* **Excerpts from a dataset**:
[Start of Attachment]

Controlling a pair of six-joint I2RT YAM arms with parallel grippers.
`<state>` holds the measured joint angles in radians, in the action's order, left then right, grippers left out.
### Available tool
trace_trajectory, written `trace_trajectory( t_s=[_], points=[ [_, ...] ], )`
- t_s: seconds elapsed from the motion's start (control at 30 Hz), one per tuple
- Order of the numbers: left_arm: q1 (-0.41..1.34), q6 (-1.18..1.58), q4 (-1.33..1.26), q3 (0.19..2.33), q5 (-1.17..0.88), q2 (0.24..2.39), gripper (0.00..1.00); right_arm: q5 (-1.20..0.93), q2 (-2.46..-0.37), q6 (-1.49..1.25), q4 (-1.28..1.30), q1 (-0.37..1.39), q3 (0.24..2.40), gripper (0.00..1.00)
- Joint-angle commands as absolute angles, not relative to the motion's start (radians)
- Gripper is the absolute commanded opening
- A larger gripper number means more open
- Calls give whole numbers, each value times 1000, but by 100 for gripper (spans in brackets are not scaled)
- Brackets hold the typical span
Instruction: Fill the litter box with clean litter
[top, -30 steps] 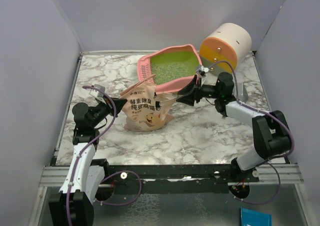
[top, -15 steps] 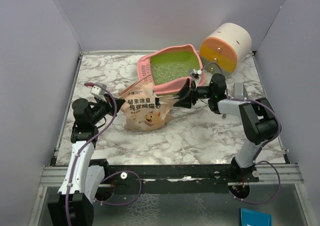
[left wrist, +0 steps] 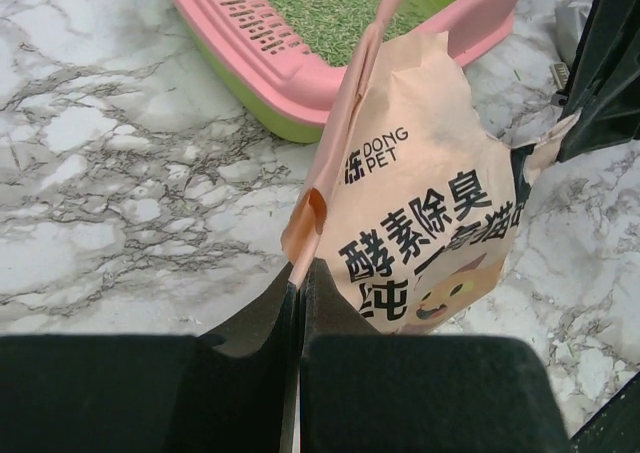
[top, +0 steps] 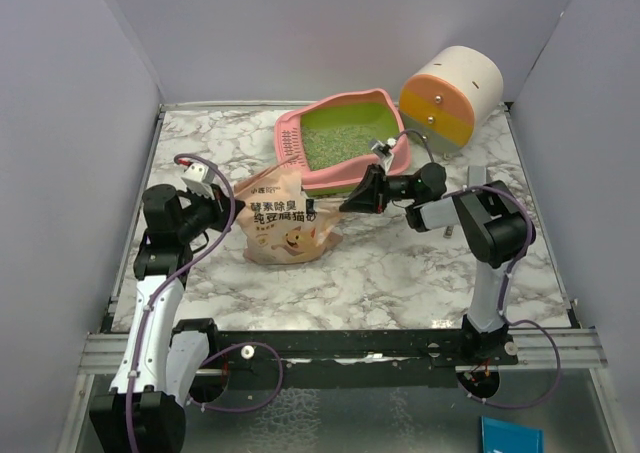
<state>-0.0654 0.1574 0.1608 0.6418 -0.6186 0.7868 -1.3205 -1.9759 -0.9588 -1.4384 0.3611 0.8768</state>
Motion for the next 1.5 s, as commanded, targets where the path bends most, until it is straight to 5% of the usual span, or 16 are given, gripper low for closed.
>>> trace_trajectory(
  t_s=[0.0, 0.27, 0.5, 0.77, 1.23, 1.47],
  points=[
    [-47, 72, 228, 710, -495, 789, 0, -1264, -1951, -1054, -1595, 363, 823, 1],
    [4, -42, 317, 891, -459, 757, 27, -1114, -1735, -725, -980, 365, 789, 1],
    [121, -289, 440, 1053, -759, 772, 39, -1108, -1664, -660, -721, 373, 823, 1],
    [213, -473, 539, 1010, -773, 839, 41, -1033, -1629, -597, -510, 372, 859, 1],
    [379, -377, 33, 927, -426, 1061, 38, -1045, -1570, -577, -473, 372, 809, 1],
    [418, -446, 175, 945, -364, 1181, 37, -1061, -1535, -550, -417, 372, 819, 1]
  ],
)
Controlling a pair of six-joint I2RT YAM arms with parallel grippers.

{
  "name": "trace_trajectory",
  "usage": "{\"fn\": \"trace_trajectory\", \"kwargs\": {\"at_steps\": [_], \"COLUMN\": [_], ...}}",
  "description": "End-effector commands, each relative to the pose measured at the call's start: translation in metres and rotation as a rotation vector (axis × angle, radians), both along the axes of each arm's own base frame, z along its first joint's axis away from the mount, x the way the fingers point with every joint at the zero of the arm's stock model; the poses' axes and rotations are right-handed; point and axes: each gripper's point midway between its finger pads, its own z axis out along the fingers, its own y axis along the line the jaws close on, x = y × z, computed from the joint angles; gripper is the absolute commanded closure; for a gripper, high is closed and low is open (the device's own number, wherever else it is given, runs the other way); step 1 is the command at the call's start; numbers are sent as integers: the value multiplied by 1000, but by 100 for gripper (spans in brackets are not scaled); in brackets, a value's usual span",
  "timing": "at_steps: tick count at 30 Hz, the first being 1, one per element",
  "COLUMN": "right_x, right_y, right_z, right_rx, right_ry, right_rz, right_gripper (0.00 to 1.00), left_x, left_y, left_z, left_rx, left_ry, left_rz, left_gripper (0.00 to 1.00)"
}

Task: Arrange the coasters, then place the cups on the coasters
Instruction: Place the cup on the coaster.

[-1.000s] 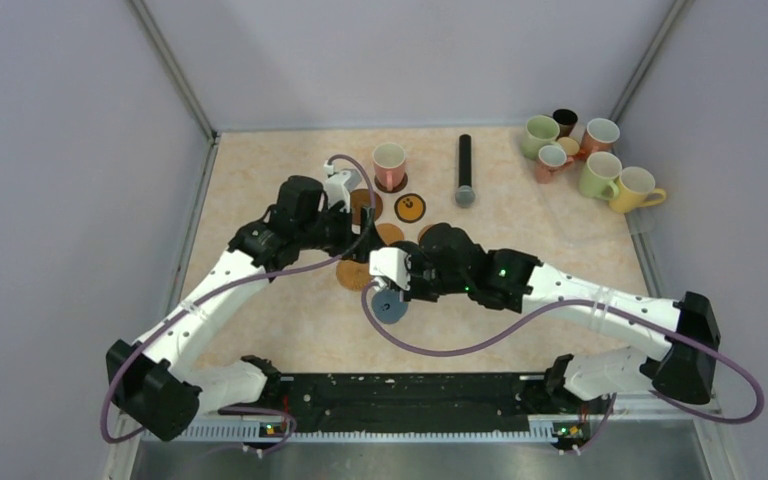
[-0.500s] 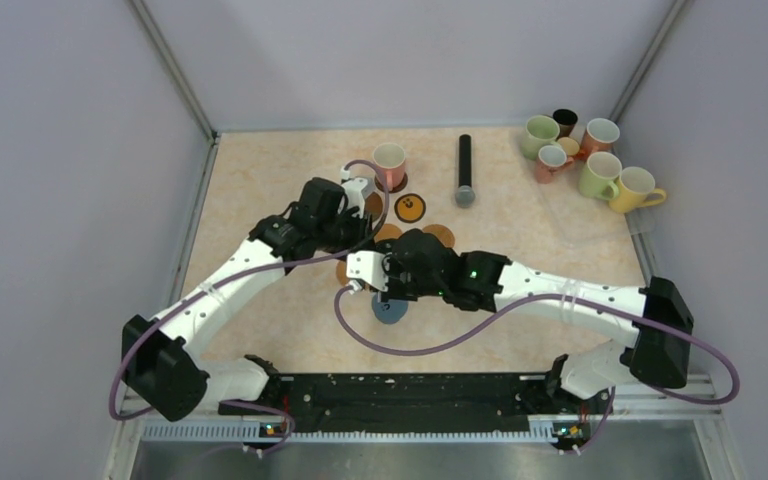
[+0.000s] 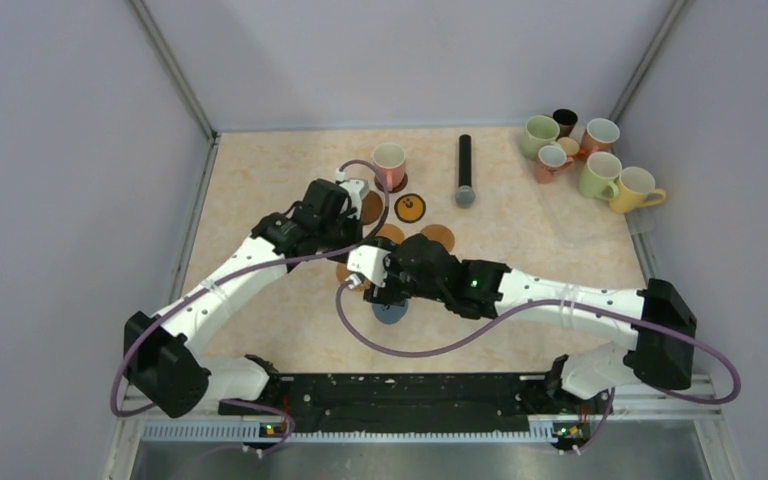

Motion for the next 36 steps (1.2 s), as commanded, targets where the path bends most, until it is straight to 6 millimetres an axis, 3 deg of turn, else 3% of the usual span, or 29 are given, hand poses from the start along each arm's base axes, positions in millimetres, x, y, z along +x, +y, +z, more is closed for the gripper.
{"fn": "trace_trajectory", "kwargs": {"at_steps": [1,3,11,15,21,27,32,33,36], "right_x": [11,7,-3,4,8,-1,-7,-8,-9], "right_y": [-19,-27,-80,-114,-155,-175,-187,-190,-197], "right_z": [32,39,58,58,56,64,66,66,66], "right_rx": [173,239,489,568,638,746,766,767,781], "right_ry": [-32,-11,64,71,119,189,219,221,229], "right_rz": [-144,-175,-364,-529,-743,-799,-824,-834,-849], "right_gripper": [35,32,1,1,1,1,1,1,1], "left_x": [17,24,60,84,115,147,169,174,187], "left_y": [5,14,49,75,94,110,118,119,112], "left_z": [45,47,63,67,80,83,66,54,44], "left_rx": [-62,-45,18,42,-144,-134,-157,-141,-154], "left_ry": [-132,-161,-252,-251,-242,-257,-137,-98,-36], "left_rz": [107,174,394,555,754,904,1060,1100,1139], "left_gripper": [100,100,100,100,100,100,100,100,100]}}
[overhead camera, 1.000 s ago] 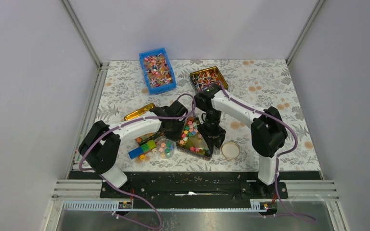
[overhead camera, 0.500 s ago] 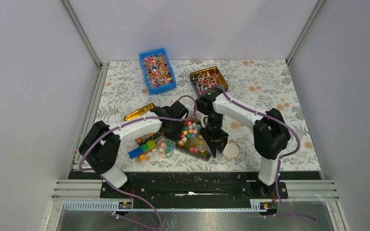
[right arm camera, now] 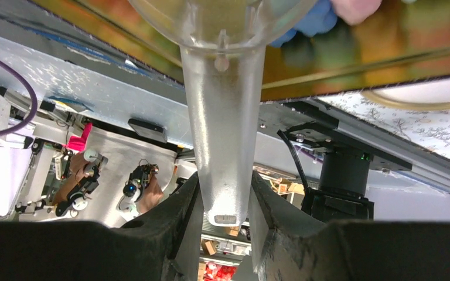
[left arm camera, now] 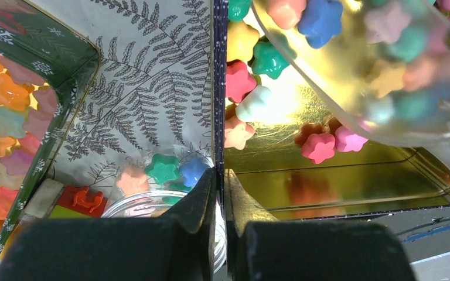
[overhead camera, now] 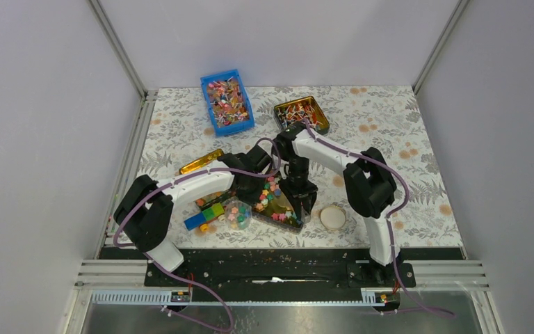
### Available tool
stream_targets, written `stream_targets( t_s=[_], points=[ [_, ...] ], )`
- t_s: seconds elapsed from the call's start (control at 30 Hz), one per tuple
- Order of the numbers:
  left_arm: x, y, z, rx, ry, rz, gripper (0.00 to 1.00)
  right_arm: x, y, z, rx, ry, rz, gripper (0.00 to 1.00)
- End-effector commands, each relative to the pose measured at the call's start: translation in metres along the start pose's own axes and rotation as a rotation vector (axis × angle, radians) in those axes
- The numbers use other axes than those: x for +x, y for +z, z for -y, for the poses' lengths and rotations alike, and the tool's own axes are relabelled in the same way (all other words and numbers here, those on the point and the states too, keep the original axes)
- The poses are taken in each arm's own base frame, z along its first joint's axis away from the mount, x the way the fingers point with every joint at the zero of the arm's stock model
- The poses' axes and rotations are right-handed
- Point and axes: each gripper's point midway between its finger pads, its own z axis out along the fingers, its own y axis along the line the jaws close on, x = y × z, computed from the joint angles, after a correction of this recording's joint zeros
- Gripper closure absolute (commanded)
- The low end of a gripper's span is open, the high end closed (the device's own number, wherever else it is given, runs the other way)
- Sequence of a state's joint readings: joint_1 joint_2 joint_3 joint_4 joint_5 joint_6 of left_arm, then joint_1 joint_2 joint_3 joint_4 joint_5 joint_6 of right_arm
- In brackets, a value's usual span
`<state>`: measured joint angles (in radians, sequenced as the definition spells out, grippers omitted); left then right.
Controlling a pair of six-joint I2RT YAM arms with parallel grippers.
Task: Pack the candies
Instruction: Scoop the fake candies from the storage box.
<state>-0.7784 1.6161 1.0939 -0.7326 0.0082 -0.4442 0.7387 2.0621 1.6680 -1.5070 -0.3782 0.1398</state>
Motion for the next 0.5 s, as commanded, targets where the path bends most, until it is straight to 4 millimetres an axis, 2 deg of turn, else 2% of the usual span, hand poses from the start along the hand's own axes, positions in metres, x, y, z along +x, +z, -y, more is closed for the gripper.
stream_targets(
  t_s=[0.0,0.27,0.47],
  points=[
    [-0.035,-0.025,0.032,0.090,0.076,0.133,1.00,-0.017,0.003,-0.002,0.061,-0.013,0.001,1.00],
    [-0.037,-0.027,0.042,0.117,0.081,0.143,1.00,-0.046,0.008,0.007,0.113,-0.080,0.067,1.00],
    [-0.035,-0.025,0.042,0.126,0.048,0.155,1.00,-0.052,0.012,0.024,0.173,-0.163,0.129,1.00]
  ],
)
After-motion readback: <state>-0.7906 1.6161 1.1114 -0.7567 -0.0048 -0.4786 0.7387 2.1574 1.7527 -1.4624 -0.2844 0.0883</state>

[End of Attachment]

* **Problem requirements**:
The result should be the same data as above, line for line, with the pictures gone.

* **Result of this task**:
Controlling a pair of six-joint I2RT YAM arms with parallel grippers.
`<state>` holds the measured joint angles in radians, in the action's order, left then right, grippers left out.
### Available tool
trace_trajectory, written `trace_trajectory( t_s=[_], points=[ [_, ...] ], )`
- t_s: seconds elapsed from the motion's start (control at 30 Hz), one per tuple
- Order of the numbers: left_arm: q1 (-0.41..1.34), q6 (-1.18..1.58), q4 (-1.33..1.26), q3 (0.19..2.33), q5 (-1.17..0.88), q2 (0.24..2.39), gripper (0.00..1.00); right_arm: q5 (-1.20..0.93), q2 (-2.46..-0.37), q6 (-1.49..1.25), q4 (-1.28..1.30), q1 (-0.37..1.39), q3 (0.24..2.40), gripper (0.00..1.00)
- Joint-angle commands as absolute angles, not relative to the motion's start (radians)
- Gripper is the absolute commanded opening
- A larger gripper number means more open
- Calls give whole numbers, each value times 1000, but by 100 for gripper (spans in brackets are not scaled)
- Brackets hold the typical span
Instruction: Fill the litter box with clean litter
[top, -30 steps] 
[top, -15 steps] 
[left wrist, +0 steps] 
[top, +0 steps] 
<state>-0.0654 0.1574 0.1608 0.6418 -0.6186 0.7868 -1.3205 -1.9759 -0.9588 -1.4384 0.3611 0.8768</state>
Motion for the next 1.5 s, as commanded, targets where the path bends most, until it is straight to 5% of the usual span, or 16 are given, gripper low for closed.
>>> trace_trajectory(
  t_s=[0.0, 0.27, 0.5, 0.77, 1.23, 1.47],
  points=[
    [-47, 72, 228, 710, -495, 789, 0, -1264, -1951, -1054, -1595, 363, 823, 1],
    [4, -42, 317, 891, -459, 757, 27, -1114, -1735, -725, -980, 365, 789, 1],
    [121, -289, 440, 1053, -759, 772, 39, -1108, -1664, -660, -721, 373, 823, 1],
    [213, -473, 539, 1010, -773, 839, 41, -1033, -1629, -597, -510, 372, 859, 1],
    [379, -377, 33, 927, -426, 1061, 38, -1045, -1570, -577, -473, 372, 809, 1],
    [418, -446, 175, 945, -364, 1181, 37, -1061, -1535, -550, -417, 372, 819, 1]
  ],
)
Controlling a pair of six-joint I2RT YAM arms with parallel grippers.

{
  "name": "trace_trajectory",
  "usage": "{\"fn\": \"trace_trajectory\", \"kwargs\": {\"at_steps\": [_], \"COLUMN\": [_], ...}}",
  "description": "End-effector commands, each relative to the pose measured at the call's start: translation in metres and rotation as a rotation vector (axis × angle, radians), both along the axes of each arm's own base frame, z along its first joint's axis away from the mount, x the way the fingers point with every joint at the zero of the arm's stock model; the poses' axes and rotations are right-handed; point and axes: each gripper's point midway between its finger pads, its own z axis out along the fingers, its own y axis along the line the jaws close on, x = y × z, computed from the joint angles; gripper is the absolute commanded closure; for a gripper, high is closed and low is open (the device's own number, wherever else it is given, runs the other way); step 1 is the command at the call's start; numbers are sent as integers: the value multiplied by 1000, but by 100 for gripper (spans in brackets are not scaled); in brackets, a value's usual span",
  "timing": "at_steps: tick count at 30 Hz, the first being 1, one per element",
  "COLUMN": "right_x, right_y, right_z, right_rx, right_ry, right_rz, right_gripper (0.00 to 1.00), left_x, left_y, left_z, left_rx, left_ry, left_rz, left_gripper (0.00 to 1.00)"
}

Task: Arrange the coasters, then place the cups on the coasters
Instruction: Place the cup on the coaster.

[-1.000s] 
[-0.500s] 
[+0.000s] 

Motion for the next 36 steps (1.2 s), as commanded, targets where the path bends most, until it is straight to 6 millimetres an axis, 3 deg of turn, else 3% of the usual span, or 29 are given, hand poses from the start along each arm's base axes, positions in millimetres, x, y, z along +x, +y, +z, more is closed for the gripper.
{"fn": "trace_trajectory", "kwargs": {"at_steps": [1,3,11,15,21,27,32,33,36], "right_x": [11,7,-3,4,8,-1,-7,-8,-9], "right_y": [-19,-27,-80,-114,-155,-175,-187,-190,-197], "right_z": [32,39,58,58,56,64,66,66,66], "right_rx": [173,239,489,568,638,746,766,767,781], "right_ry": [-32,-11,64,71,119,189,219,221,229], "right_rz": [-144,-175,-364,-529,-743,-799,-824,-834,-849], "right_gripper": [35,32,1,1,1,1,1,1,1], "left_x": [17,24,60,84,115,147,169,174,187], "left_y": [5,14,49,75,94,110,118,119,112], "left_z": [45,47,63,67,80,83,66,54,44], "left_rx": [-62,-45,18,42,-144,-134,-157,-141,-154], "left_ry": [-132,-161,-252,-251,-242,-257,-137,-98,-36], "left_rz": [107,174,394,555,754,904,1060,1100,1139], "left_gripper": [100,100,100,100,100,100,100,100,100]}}
[overhead camera, 1.000 s ago] 
[overhead camera, 0.500 s ago] 
[right arm camera, now] 
[left arm camera, now] 
[overhead camera, now] 
### Available tool
stream_targets, written `stream_targets( t_s=[_], points=[ [_, ...] ], )`
- t_s: seconds elapsed from the call's start (control at 30 Hz), one per tuple
- Order of the numbers:
  left_arm: x, y, z, rx, ry, rz, gripper (0.00 to 1.00)
  right_arm: x, y, z, rx, ry, rz, gripper (0.00 to 1.00)
- End-effector commands, each relative to the pose measured at the call's start: translation in metres along the start pose's own axes and rotation as a rotation vector (axis × angle, radians) in those axes
- The numbers use other axes than those: x for +x, y for +z, z for -y, for the poses' lengths and rotations alike, and the tool's own axes are relabelled in the same way (all other words and numbers here, those on the point and the states too, keep the original axes)
- The poses are taken in each arm's own base frame, z along its first joint's axis away from the mount, x the way the fingers point with every joint at the zero of the arm's stock model
- The poses' axes and rotations are right-handed
- Point and axes: each gripper's point midway between its finger pads, its own z axis out along the fingers, its own y axis along the line the jaws close on, x = y × z, computed from the joint angles, after a correction of this recording's joint zeros
- Gripper closure absolute (commanded)
- The low end of a gripper's span is open, the high end closed (the device's own number, wherever else it is given, runs the other way)
- Sequence of a state's joint readings: joint_1 joint_2 joint_3 joint_4 joint_5 joint_6 of left_arm, then joint_1 joint_2 joint_3 joint_4 joint_5 joint_6 of right_arm
- In brackets, a value's usual span
`<state>`: measured joint angles (in radians, sequenced as the definition spells out, grippers omitted); left then right.
Controlling a pair of six-joint I2RT YAM arms with parallel grippers.
Task: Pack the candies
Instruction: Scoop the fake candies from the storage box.
<state>-0.7784 1.6161 1.0939 -0.7326 0.0082 -0.4442 0.7387 2.0621 1.6680 -1.5070 -0.3782 0.1398</state>
Motion for the next 0.5 s, as commanded, targets where the path bends most, until it is straight to 4 millimetres an axis, 2 deg of turn, else 2% of the usual span, hand poses from the start along the hand's own axes, positions in metres, x, y, z along +x, +z, -y, more is closed for the gripper.
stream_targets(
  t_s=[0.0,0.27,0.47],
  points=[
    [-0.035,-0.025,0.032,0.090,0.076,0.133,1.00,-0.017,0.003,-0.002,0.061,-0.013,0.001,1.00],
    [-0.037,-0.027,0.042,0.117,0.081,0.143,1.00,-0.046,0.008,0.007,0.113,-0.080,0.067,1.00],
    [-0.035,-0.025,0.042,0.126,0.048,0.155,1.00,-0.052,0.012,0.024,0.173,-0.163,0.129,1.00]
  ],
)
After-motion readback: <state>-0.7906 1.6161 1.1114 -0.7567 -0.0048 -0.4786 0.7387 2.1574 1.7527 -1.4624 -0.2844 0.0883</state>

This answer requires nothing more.